Share

05. Setahun Lalu

Author: Flutterby
last update Last Updated: 2024-02-10 15:23:12

Arabella tersenyum puas melihat reaksi Sekar. Dia bersorak riang dan menjentikkan jarinya. "Tuh kan, bener tebakan gue! Gak sia-sia dua minggu ini gue merhatiin lo!"

Sekar melongo. Bella terkekeh kemudian menggeser duduknya lebih dekat. Gadis itu merendahkan suaranya. "Awalnya gue heran aja di saat semua murid baru pada sibuk nyari temen dan bentuk circle masing-masing, lo malah narik diri. Padahal, ya, lo itu cantik banget, blasteran lagi. Lo tuh gampang banget kalau mau jadi famous meskipun baru kelas sepuluh."

'Bahkan ada foto lo di ponsel kakak gue.' Arabella menambahi dalam hati.

"Lo jangan aneh-aneh deh. Gue gak kenal siapa itu kak Evelyn yang lo maksud." Sekar menggelengkan kepalanya kemudian bangkit berdiri.

Arabella menahan lengan Sekar. Matanya bertatapan dengan Sekar. "Lo gak perlu bohong. Gue liat sendiri pas Kak Evelyn narik lo ke gudang belakang kemarin. Meskipun gue gak tau apa yang dia lakuin di sana, tapi gue yakin itu pasti bukan sesuatu yang baik, kan?"

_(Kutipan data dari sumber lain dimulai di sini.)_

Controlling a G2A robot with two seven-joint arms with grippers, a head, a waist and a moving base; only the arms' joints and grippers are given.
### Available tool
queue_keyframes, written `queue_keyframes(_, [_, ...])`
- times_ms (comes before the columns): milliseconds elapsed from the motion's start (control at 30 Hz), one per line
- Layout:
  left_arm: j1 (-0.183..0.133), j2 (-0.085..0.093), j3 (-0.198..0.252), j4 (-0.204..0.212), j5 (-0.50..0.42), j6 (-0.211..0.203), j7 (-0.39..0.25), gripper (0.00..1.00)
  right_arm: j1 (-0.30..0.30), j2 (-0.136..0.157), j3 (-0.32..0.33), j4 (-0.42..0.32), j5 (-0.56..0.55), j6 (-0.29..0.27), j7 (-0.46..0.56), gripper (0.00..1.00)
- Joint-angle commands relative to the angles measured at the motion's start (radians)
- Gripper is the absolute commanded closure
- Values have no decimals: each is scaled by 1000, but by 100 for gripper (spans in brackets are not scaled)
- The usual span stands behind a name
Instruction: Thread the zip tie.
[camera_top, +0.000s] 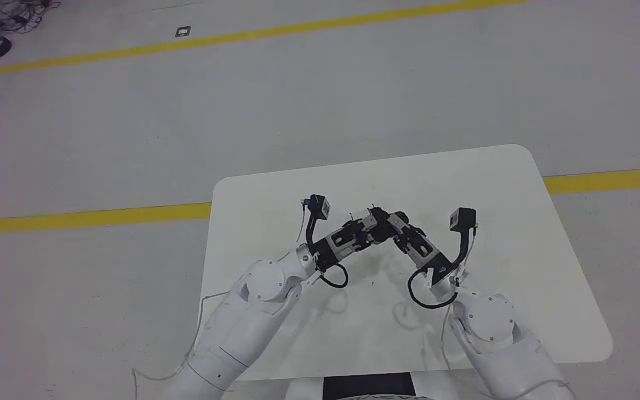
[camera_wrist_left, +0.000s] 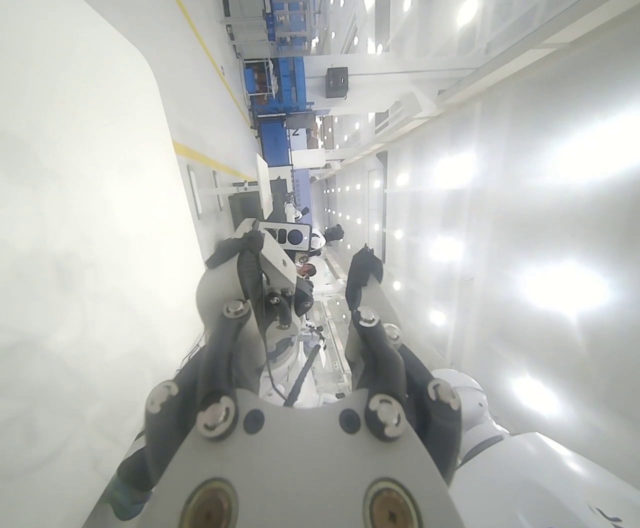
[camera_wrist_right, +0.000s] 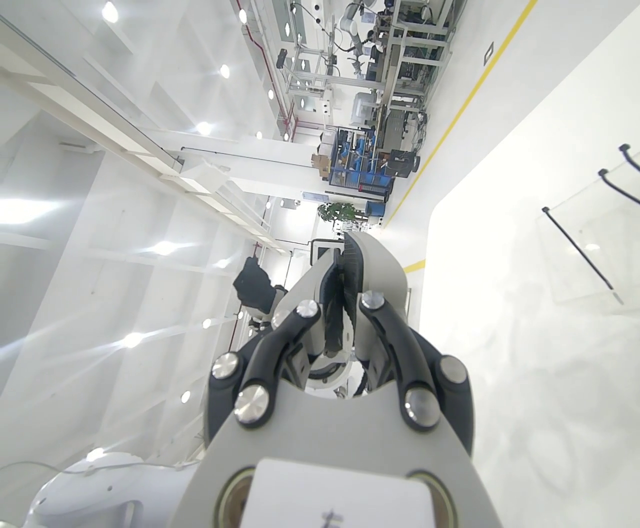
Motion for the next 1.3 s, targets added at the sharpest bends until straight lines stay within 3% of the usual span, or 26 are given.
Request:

Sekar menghela nafasnya. Dia kemudian duduk lagi di samping Arabella. "Kalaupun itu benar, gue tetep gak bisa temenan sama lo."

"Tuh liat, lo udah se-care itu sama gue. Lo pasti takut kak Evelyn bully gue, kan? Gue gak mungkin ngelepas sahabat sebaik lo gini, Kar." Mata Arabella berbinar-binar.

Sekar melongo. Dia yakin tadi tidak salah dengar. Arabella menyebutnya sebagai sahabat.

"Bell, gue--"

Bella berjingkrak kesenangan. "Kyaaa... Tuh kan, lo udah manggil gue Bella aja. Itu tuh panggilan cuma buat orang terdekat gue aja. Di sekolah anak-anak biasanya manggil gue Ara doang."

"Ara,"

Bella menggeleng tegas sambil menggerakkan jari telunjuknya, "no no... Lo udah manggil gue Bella, berarti lo udah sah jadi orang terdekat gue. Pokoknya lo cuma boleh manggil gue Bella. Lo manggil Ara gue gak denger!" Bella melipat tangan ke dada tanda tak ingin dibantah.

Sekar memijit pelipisnya. Melihat Bella malah mengingatkannya pada Shaka. Kenapa juga dia malah memikirkan cowok itu. Sekar segera memukul kepalanya.

Sekar menghembuskan nafasnya perlahan dan menatap gadis itu. "Arabella, jujur gue seneng banget bisa punya temen kayak-"

"Sahabat!" Bella mengoreksi.

Sekar meneguk ludah kasar. "Iya, maksud gue sahabat. Gue seneng banget bisa punya sahabat kayak lo. Tapi tetep gue gak bisa membahayakan keselamatan lo. Dengan lo temenan sama gue, sama aja lo udah nantang Evelyn. Gue tau lo mungkin gak takut sama dia, tapi tetep gue gak bisa ngebahayain lo, Bella."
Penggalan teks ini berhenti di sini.